While remembering their best moments, an older woman named Pam (Julia Sweeney) appears in the room where she praises their relationship and even questions what their children will be. Amy then finds out that despite the fact that she wants children, Jake is not interested in that. Amy then decides to start a debate for both with Holt (Andre Braugher) and Kevin (Marc Evan Jackson) serving as moderators. Jake's initial statements fail due to his lack of preparation, which prompt him to explain to Amy that he is just scared to be dad because of the absence of his father during most of his life. Amy then reveals she is also scared of this. Things appear to improve but when Jake suggests that they can discuss it later, Amy demands that he gives a final answer very soon, feeling tired of waiting years or she could "start over".

Terry (Terry Crews) and Rosa (Stephanie Beatriz) arrive at the hospital, having been alerted that someone will try to kill the mobster. Rosa accompanies Amy where she sides with her choice of having children. Terry, on the other hand, advises Jake to not have children until he is fully ready, citing his constant lack of sleep and free time. Amy and Rosa intercept a hitman but realize it's just a distraction. Jake enters the mobster's room to discover Pam with a bomb, having been hired by a mobster to kill him so her granddaughter gets $500,000. Jake convinces her to put the bomb down and Pam is arrested. The talk with Pam gives Jake more confidence in being a parent although both Amy and Jake agree to have children whenever they are both ready.

==Reception==
===Viewers===
According to Nielsen Media Research, the episode was seen by an estimated 1.88 million household viewers and gained a 0.6/3 ratings share among adults aged 18–49. This means that 0.6 percent of all households with televisions watched the episode, while 3 percent of all households watching television at that time watched it. This was a 12% decrease over the previous episode, which was watched by 2.13 million viewers and a 0.5/3 ratings share. With these ratings, Brooklyn Nine-Nine was the third highest rated show on NBC for the night behind Law & Order: Special Victims Unit and Superstore, fifth on its timeslot and eleventh for the night, behind The Orville, a S.W.A.T. rerun, Law & Order: Special Victims Unit, Fam, Superstore, Station 19, a Young Sheldon rerun, two The Big Bang Theory reruns and Grey's Anatomy.

With DVR factored in, the episode was watched by 2.96 million viewers.

===Critical reviews===
"Casecation" received mixed-to-positive reviews from critics. LaToya Ferguson of The A.V. Club gave the episode a "B+" rating, writing, "Really, it's the bookends that hurt 'Casecation,' because it's funny, honest, and necessary episode outside of that. It's also a proper celebration of Jake and Amy's one-year wedding anniversary that doesn't feel like too much... even though there's that whole pesky bomb thing."

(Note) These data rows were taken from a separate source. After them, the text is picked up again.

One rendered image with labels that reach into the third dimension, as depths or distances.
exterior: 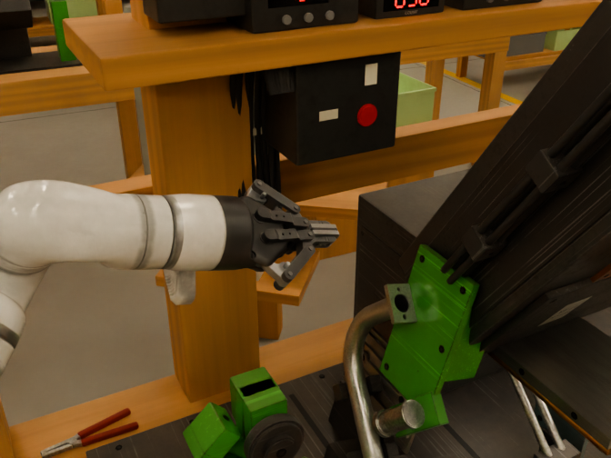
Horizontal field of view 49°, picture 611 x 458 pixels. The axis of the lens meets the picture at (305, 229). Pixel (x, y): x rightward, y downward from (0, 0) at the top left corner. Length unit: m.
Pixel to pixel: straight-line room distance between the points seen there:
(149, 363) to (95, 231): 2.20
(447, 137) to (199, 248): 0.84
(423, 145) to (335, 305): 1.75
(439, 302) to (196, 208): 0.40
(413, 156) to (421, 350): 0.51
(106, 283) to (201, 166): 2.29
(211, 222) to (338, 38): 0.38
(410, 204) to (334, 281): 2.08
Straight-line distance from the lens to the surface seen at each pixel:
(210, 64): 0.85
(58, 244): 0.56
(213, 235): 0.63
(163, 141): 1.00
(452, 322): 0.90
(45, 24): 7.68
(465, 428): 1.21
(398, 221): 1.06
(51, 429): 1.28
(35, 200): 0.56
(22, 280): 0.62
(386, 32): 0.96
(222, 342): 1.20
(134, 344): 2.88
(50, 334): 3.03
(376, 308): 0.96
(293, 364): 1.33
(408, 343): 0.97
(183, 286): 0.68
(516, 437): 1.21
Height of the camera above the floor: 1.74
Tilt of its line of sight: 29 degrees down
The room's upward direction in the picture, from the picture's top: straight up
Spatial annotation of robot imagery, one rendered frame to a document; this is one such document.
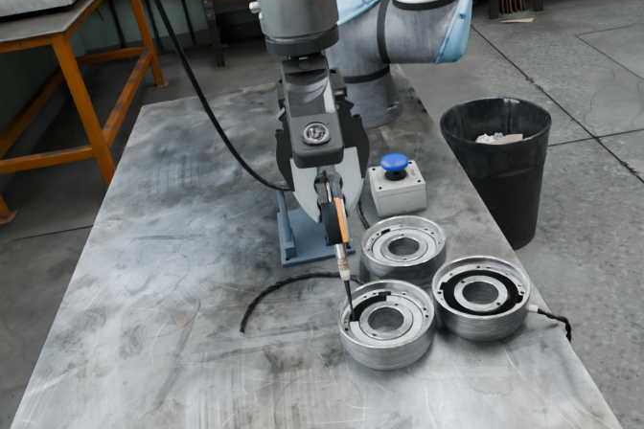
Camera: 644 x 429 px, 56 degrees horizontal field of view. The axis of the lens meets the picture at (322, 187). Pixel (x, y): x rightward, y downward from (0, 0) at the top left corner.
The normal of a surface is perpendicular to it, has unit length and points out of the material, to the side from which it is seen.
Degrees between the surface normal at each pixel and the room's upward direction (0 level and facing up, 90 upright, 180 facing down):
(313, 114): 29
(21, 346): 0
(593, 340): 0
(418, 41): 97
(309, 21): 91
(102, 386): 0
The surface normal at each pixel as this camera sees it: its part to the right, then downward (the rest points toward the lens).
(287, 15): -0.21, 0.54
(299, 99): -0.03, -0.51
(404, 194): 0.10, 0.51
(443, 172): -0.15, -0.84
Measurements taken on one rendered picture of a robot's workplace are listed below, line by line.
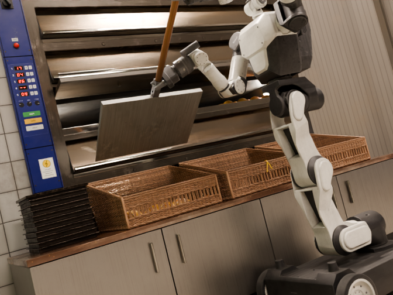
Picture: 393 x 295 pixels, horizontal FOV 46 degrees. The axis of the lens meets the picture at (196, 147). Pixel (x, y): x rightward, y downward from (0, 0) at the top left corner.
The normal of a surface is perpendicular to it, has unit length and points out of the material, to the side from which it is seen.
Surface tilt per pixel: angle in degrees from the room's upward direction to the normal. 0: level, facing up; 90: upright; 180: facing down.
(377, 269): 90
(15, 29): 90
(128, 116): 142
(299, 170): 92
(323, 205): 114
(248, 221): 90
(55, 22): 70
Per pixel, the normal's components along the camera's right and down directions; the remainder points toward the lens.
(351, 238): 0.49, -0.18
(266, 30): -0.34, -0.06
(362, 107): -0.83, 0.17
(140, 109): 0.50, 0.65
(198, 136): 0.38, -0.51
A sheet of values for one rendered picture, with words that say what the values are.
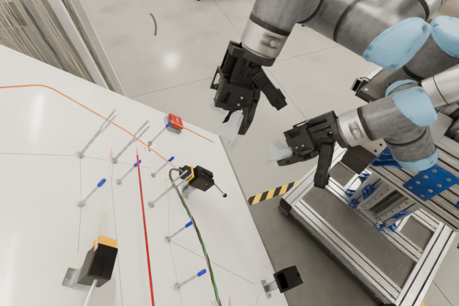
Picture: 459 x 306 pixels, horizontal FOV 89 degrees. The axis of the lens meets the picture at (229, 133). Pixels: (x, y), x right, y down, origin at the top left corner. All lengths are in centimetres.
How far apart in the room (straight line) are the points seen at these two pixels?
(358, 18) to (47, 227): 58
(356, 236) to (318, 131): 123
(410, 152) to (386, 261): 123
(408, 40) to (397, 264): 151
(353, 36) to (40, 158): 58
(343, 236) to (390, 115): 125
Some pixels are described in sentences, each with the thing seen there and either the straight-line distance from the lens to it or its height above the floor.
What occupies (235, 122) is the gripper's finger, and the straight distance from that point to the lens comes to 47.
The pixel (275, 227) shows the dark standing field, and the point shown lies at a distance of 181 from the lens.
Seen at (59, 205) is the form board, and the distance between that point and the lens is 51.
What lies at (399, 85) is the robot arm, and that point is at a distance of 71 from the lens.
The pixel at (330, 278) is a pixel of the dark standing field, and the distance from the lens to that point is 183.
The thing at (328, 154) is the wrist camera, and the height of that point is 127.
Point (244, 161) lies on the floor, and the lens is 200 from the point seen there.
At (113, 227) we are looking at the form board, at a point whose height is 125.
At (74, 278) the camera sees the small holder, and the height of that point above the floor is 130.
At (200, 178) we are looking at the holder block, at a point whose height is 117.
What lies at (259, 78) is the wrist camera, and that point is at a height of 143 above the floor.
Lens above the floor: 171
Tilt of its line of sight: 53 degrees down
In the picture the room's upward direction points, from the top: straight up
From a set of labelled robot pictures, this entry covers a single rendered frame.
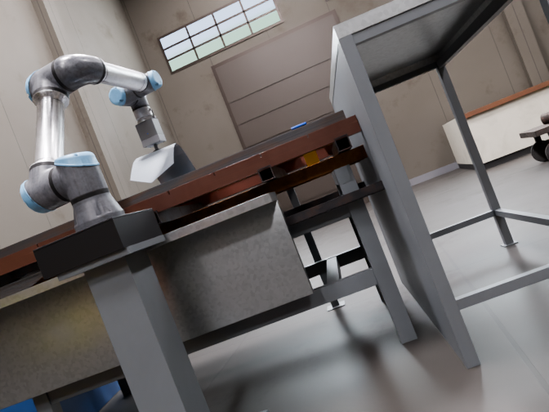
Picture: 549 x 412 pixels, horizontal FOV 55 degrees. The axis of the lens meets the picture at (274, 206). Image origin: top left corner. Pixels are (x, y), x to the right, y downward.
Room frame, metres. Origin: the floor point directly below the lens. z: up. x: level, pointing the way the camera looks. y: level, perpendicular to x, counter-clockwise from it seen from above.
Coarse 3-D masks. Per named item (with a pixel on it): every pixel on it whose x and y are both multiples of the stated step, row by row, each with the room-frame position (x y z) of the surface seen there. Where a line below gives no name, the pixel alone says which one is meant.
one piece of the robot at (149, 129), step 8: (152, 112) 2.28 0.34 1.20; (144, 120) 2.25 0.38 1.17; (152, 120) 2.25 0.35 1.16; (136, 128) 2.27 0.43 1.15; (144, 128) 2.26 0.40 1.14; (152, 128) 2.25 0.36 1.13; (160, 128) 2.30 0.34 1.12; (144, 136) 2.26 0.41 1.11; (152, 136) 2.25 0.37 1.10; (160, 136) 2.27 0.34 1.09; (144, 144) 2.26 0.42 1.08; (152, 144) 2.27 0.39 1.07
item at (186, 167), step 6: (174, 168) 2.48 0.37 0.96; (180, 168) 2.49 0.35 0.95; (186, 168) 2.50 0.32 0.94; (192, 168) 2.52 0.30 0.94; (162, 174) 2.48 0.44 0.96; (168, 174) 2.50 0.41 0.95; (174, 174) 2.51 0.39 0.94; (180, 174) 2.52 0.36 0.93; (162, 180) 2.52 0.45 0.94; (168, 180) 2.53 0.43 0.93
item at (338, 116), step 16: (304, 128) 1.91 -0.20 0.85; (272, 144) 1.92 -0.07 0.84; (224, 160) 1.94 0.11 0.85; (240, 160) 1.93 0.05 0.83; (192, 176) 1.95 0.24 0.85; (144, 192) 1.97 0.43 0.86; (160, 192) 1.97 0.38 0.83; (64, 224) 2.01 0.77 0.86; (32, 240) 2.02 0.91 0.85; (0, 256) 2.04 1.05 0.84
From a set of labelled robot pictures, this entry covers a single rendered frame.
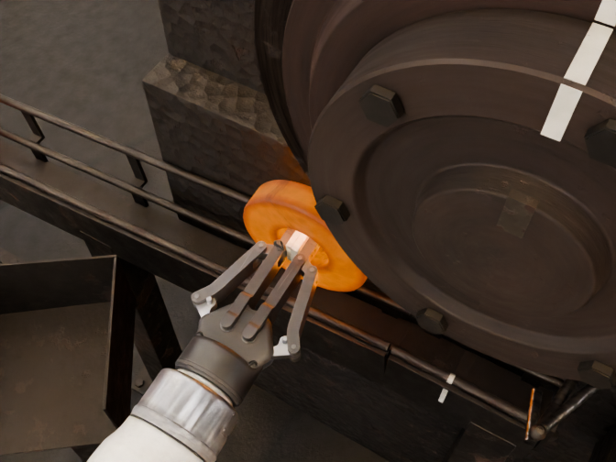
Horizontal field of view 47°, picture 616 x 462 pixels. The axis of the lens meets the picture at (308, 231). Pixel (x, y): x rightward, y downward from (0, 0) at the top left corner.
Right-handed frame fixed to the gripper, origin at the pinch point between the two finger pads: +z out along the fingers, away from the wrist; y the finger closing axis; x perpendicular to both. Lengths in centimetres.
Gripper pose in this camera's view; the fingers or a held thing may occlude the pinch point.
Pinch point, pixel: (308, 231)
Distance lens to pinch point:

Alan Sepinwall of Rolling Stone wrote, "Around this point in Parks and Recs run, several characters started having kids. That show, wisely, kept the offspring off-camera for the most part. Brooklyn is even more of a workplace show than Parks was, and while Terry's daughters and Nikolaj have appeared occasionally (and are discussed semi-regularly, in the way that any co-worker with kids might do), it's hard to imagine even the central couple's baby suddenly taking over the show in its remaining seasons. As Amy argues to Jake, it's about time they start taking this seriously if they want to do it, and 'Casecation' deftly balanced the serious nature of the debate with the show's usual goofiness." Nick Harley of Den of Geek wrote, "After what felt like a log [sic] hiatus, yet was really just two weeks, it was great to have the Brooklyn Nine-Nine gang back, and especially great to see them focusing on one plot while expertly utilizing their deep bench of characters."